7 replies on “Getting pragmatic, part 1”

Ah, emacs! Have you noticed the similarity between emacs wizards and playstation junkies?

– I’ll do a cross-button, up, up, square-button, left, right, cross-button and chop his head off!

vs.

– I’ll do a meta-u ctrl-t-t foo void meta-s meta-s and paste that stuff all over the place!

I had a japanese coworker who, I swear, were using emacs key-comb’s that required all ten fingers. At least it certainly looked that way. If he had asked me ‘who the baddest?’ while I watched him edit I would have knee-jerked “Sho-Nuff!”

I can’t argue with the spirit, sadly most of these great utilities are lost on those of us who can’t afford to pay the Apple tax (which where I live is currently running at about 50% more than the equivalent Wintel machine).

So, I just have to use VIM for everything 😉

Although if you do know a good, cheap (free?) cross platform outliner I’ll be willing to give it a try.

Andy Todd

http;//www.halfcooked.com/

I’m doing something akin, I even have the draft entry written, but I’m turning my back on linux. Even though I’m currently a Gentoo fanboy, after using Panther and Xcode, it’s game over, winner OS X.

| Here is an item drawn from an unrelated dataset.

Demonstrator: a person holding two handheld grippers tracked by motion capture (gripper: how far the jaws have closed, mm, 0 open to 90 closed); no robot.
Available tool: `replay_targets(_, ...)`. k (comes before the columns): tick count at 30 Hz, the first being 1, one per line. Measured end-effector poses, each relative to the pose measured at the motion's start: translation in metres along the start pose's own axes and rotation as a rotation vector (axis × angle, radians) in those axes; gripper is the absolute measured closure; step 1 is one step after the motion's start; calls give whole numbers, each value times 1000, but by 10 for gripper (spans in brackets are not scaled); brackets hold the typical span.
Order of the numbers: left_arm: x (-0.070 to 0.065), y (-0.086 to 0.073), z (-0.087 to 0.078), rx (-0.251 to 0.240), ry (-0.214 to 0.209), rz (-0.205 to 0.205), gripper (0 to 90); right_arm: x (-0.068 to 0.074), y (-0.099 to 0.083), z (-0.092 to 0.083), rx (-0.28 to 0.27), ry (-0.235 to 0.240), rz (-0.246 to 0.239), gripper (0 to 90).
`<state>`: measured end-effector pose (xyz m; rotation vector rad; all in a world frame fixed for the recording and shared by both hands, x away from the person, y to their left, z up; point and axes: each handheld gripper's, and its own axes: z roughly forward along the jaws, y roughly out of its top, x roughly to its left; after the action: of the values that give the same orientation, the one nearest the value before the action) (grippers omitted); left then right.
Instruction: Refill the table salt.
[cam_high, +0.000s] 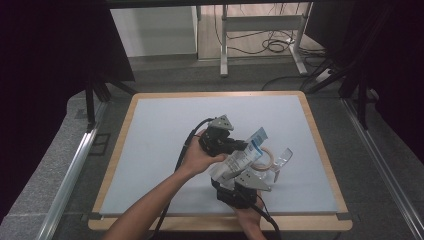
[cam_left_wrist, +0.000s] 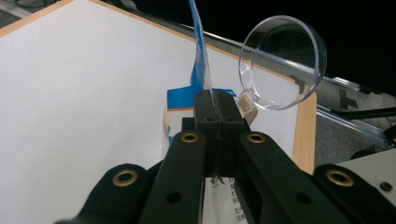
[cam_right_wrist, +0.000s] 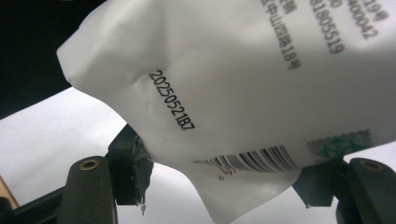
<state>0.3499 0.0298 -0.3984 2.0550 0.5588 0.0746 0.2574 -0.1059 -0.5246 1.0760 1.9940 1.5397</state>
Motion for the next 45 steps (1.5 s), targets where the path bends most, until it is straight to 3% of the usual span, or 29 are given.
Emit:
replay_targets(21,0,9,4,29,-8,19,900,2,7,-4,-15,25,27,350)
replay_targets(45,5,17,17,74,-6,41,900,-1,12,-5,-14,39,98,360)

If I come up will anything useful, I’ll drop another comment.

Tyler

http://www.praytothemachine.com/evil/

Amusingly, even at work (where I have an MS machine because that’s the standard) and at home (where I have an MS machine because I use it to play games), I have Cygwin installed so that I can get a unix-like environment, and I use Cygwin stuff at least as much as any Mac stuff.

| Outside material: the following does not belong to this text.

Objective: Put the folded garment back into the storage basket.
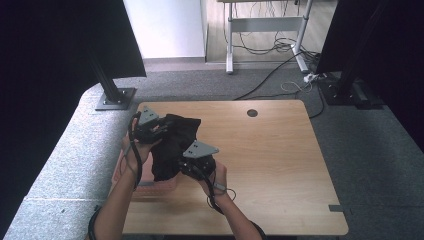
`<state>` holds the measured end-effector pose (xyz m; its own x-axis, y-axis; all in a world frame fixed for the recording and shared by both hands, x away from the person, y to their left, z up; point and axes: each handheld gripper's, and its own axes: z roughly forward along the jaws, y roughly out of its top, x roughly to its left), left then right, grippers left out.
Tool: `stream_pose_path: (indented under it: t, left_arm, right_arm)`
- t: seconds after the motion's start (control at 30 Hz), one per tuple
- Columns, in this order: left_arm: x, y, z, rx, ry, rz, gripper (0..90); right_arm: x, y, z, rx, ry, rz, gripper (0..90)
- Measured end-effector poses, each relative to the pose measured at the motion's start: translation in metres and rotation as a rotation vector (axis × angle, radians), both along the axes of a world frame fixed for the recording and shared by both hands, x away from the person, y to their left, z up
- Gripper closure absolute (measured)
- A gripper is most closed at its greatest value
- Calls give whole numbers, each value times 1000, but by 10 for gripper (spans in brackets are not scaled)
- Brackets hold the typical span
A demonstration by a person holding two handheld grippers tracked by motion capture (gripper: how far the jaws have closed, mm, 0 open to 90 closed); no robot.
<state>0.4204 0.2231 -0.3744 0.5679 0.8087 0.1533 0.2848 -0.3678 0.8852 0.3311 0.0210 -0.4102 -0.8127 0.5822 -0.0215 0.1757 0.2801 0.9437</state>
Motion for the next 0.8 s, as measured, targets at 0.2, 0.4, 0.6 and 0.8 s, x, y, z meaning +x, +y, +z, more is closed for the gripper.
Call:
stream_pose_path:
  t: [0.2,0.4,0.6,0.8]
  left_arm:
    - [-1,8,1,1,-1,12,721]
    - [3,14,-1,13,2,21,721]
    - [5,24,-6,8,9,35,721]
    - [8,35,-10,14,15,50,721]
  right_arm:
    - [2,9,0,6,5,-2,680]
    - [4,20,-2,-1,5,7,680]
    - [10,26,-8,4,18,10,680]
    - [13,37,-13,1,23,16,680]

Then, of course, I’ve got several unix servers at any one time, but hey, that’s what Cygwin’s xterm + ssh is for. 🙂

BBEdit is indeed very nice, but you might also want to take a look at Hydra (http://hydra.globalse.org). It does most of what BBEdit does, and adds some really neat stuff besides. Most notable is collaborative editing. On a local network, files can be shared via Rendezvous (great for workgroups), and you can even share docs across the Internet (I helped a friend configure Postfix using this feature just a few weeks ago.) It also support live previewing of HTML via WebKit (the HTML engine that underlies Safari). Oh yeah, and it’s free.